Both 1.5.3 and 1.6-rc1, with CSV v0.8.4. I suppose I should update to 1.5.4 and rc2 though :sweat_smile:

You can do file.Column4 (if that’s what the column is called; you can choose by passing a header) to get one column, or Matrix(file) to make the whole thing a matrix. CSV.File’s support the Tables.jl interface, so there is a lot you can do with them.

1 Like

ok. Things are really improved. I have provided the code . The run time is now 10.7s for all 50,000,000 lines!

if i don’t provide “types=”, then the read time goes up to 12.7 s.

if i proved the “types=” line and do NOT use mmap, the read time is 11.2s.

A great improvement over my original almost 80s!! However this is all in Linux, now i have to go try it in windows :frowning:

And for the record I am using 1.5.1 and CSV 0.8.4

What’s particularly impressive, is that you don’t even provide a size hint to CSV and it still gets these speeds…

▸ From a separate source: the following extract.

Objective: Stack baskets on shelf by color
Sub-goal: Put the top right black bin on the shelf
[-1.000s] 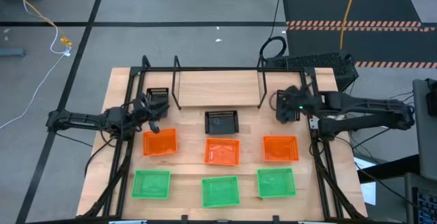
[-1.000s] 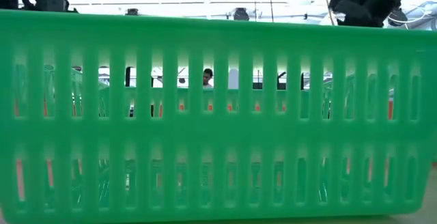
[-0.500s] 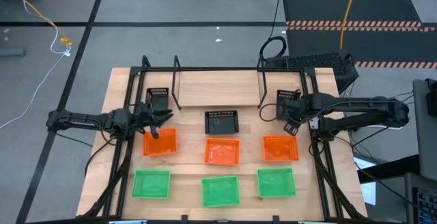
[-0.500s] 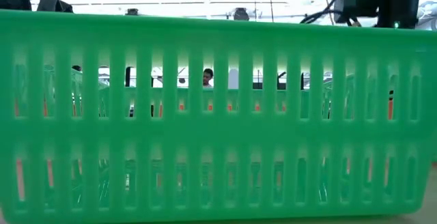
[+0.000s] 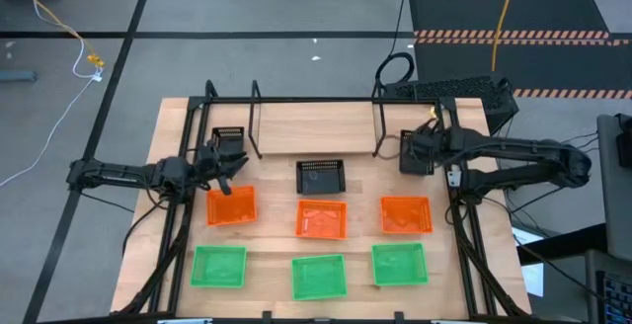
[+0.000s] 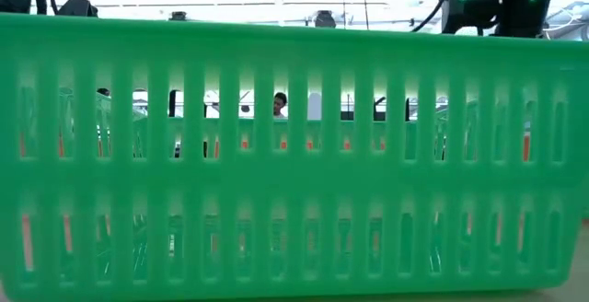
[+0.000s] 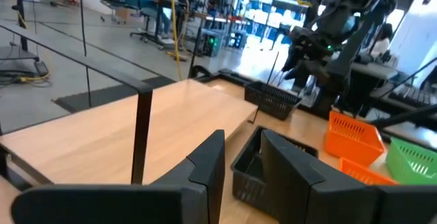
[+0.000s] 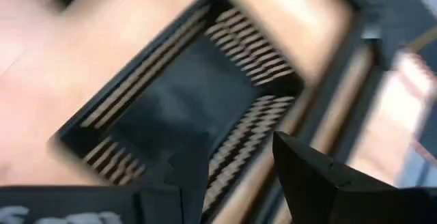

edit: the threading options -t 2 and -t 4 make absolutely no difference.
edit2: windows performance is about 13s. mmap does not seem to make any difference, nor does threading options.

I’m quite surprised threading doesn’t help. This seems like something that can be multi-threaded very efficiently.

using CSV
using DelimitedFiles
using Mmap: mmap

function test3()
    f_no = CSV.File(mmap("test.csv"),
                    delim=",",
                    types=[Missing, Missing, Missing, Float64, Float64],
                    header=[:a, :b, :c, :x, :y],
                    threaded=false)

    f_no
end

function main()
    @time df = test3()
    println(typeof(df))
    println(df)
    x = df.x
    y = df.y
    println(x[1:10])
    println(y[1:10])
end

main()

Thanks you very much everyone. I will try in windows and report back the results.